### ABOUT THIS EXERCISE
The required output is all lines below that contain the word "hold".

### LISTED ENTRIES

- - - - -

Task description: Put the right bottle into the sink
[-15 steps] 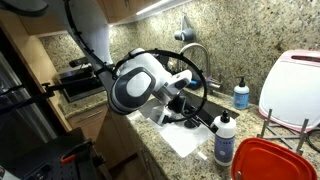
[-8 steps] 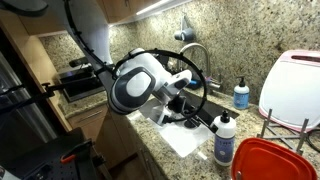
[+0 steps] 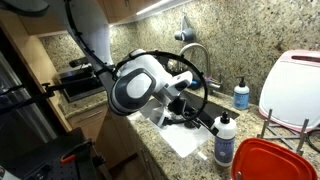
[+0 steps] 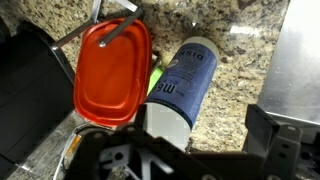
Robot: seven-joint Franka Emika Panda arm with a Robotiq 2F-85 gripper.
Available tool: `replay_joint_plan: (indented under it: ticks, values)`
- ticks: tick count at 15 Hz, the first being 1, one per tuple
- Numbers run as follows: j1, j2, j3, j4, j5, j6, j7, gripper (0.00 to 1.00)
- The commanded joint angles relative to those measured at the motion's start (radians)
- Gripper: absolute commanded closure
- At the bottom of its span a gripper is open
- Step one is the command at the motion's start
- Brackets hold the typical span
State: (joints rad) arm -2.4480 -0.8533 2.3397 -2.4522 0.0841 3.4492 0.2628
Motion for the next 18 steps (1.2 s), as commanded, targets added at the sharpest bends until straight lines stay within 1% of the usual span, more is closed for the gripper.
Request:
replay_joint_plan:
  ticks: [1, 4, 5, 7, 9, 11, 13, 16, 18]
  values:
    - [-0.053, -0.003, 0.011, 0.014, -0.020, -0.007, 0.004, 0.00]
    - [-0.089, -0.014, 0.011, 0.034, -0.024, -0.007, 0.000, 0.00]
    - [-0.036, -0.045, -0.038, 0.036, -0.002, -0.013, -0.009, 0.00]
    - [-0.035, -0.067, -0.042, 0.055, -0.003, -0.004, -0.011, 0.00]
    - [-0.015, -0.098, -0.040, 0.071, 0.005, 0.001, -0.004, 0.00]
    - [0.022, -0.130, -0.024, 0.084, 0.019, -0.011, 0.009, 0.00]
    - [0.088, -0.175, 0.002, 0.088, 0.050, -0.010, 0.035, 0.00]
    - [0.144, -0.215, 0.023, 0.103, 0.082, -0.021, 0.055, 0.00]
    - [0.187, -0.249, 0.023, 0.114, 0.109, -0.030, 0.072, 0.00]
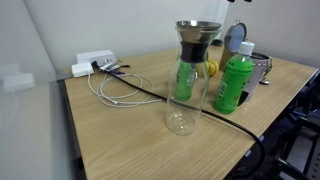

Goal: Open the metal container

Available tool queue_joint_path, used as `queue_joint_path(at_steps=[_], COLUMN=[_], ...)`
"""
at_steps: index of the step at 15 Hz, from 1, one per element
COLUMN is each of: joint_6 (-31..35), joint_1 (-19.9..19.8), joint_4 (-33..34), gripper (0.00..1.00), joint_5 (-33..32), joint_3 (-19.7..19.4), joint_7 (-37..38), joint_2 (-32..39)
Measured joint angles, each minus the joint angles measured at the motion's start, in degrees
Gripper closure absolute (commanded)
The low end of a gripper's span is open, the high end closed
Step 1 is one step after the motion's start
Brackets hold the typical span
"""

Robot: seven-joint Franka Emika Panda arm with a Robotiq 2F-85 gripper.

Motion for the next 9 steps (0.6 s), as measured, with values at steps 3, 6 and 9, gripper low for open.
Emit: queue_joint_path(at_steps=[3, 6, 9], joint_6=[-3.87, -6.89, -6.89], joint_1=[0.07, 0.07, 0.09], joint_4=[-0.35, -1.27, -1.73], gripper=[0.00, 0.00, 0.00], joint_5=[1.45, 2.56, 2.61], joint_3=[-0.06, -0.44, -0.49], joint_7=[-0.39, -1.15, -1.20], joint_2=[-4.92, -8.57, -8.48])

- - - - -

### RESPONSE BELOW
- Brackets hold the typical span
Brackets hold the typical span

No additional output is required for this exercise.